* _DATA BLOCK_:
==========

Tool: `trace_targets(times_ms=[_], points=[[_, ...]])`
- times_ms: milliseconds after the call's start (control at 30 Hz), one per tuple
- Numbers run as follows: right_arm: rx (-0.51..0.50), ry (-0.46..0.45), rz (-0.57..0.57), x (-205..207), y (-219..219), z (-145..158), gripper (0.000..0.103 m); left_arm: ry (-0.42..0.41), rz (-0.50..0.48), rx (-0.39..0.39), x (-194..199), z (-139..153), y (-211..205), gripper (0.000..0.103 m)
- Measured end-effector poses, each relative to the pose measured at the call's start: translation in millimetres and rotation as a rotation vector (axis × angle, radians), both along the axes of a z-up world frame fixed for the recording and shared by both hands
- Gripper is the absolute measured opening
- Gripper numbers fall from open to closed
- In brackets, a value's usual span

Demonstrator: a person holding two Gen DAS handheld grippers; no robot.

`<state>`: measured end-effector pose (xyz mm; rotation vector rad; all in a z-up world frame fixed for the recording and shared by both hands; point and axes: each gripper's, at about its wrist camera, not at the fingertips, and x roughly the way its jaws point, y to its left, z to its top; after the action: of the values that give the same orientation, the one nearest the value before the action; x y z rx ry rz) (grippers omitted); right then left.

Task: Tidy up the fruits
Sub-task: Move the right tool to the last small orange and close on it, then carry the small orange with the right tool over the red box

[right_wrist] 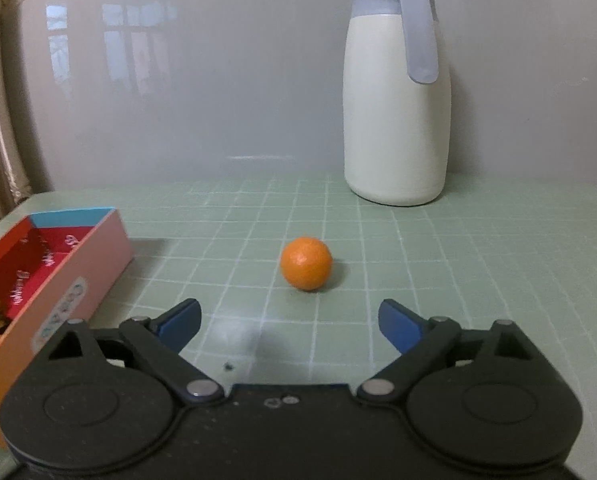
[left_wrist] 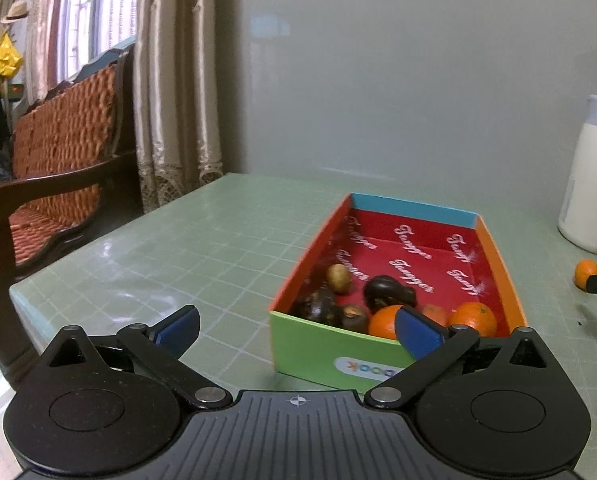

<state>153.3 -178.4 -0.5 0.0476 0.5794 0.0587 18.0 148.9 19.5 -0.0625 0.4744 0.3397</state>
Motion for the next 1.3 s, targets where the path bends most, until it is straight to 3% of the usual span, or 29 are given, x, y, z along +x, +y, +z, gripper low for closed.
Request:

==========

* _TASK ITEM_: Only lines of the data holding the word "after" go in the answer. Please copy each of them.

* _ANSWER_:
- times_ms: milliseconds after the call's start (control at 30 Hz), one per tuple
`<state>`: measured end-effector pose (xyz mm; rotation vector rad; all in a z-up world frame fixed for the recording and shared by both hands; point and axes: each gripper's, at about its wrist camera, not at the fingertips, and x roughly the way its jaws point, y to its left, z to its top; after the action: of the values that give the same orientation, the one nearest the value before the action; x y z rx ry rz) (grippers omitted); right then left.

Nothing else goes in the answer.